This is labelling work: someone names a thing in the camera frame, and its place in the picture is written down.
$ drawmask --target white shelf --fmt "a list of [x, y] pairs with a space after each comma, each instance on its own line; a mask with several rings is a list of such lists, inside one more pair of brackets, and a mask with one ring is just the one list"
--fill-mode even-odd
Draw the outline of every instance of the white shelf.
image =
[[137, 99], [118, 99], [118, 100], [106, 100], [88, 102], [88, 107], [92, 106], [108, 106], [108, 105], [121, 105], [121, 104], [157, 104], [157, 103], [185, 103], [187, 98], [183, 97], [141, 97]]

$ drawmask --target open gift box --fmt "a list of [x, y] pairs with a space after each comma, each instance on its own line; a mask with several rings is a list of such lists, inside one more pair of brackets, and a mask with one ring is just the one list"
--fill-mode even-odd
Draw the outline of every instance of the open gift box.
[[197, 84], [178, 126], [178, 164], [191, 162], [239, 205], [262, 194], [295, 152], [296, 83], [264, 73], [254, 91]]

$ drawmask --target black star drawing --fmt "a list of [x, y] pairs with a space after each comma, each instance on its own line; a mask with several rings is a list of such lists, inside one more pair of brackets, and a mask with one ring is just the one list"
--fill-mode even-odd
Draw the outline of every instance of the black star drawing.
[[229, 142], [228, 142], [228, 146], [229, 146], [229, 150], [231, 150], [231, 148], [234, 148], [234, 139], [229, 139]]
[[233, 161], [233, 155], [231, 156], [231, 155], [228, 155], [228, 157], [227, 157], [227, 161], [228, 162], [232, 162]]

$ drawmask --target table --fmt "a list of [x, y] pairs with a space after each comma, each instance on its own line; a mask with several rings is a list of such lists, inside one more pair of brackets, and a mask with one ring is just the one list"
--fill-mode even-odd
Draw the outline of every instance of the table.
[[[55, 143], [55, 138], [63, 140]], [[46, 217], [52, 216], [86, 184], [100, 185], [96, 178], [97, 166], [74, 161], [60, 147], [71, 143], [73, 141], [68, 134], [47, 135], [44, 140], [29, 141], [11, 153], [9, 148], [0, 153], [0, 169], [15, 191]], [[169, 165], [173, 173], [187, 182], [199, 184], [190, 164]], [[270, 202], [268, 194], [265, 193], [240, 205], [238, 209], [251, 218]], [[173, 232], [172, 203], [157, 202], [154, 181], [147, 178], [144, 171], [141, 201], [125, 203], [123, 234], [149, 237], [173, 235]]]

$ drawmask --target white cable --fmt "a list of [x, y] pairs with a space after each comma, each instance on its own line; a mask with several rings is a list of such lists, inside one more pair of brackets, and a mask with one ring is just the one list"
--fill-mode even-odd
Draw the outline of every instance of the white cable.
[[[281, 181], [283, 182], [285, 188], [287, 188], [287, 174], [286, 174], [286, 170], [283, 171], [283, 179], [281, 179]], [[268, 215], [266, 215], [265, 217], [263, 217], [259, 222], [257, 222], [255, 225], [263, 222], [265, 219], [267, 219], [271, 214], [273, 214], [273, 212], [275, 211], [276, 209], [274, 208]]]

= = = = = = =

Problem to work on:
What lines above contain "shelf"? Copy them out.

Task answer:
$ drawmask --target white shelf --fmt "a list of [x, y] pairs with a space after each comma, each instance on its own line; a mask with several rings is a list of such lists, inside one more pair of brackets, and a mask with one ring is just the one list"
Draw the outline of every instance of the white shelf.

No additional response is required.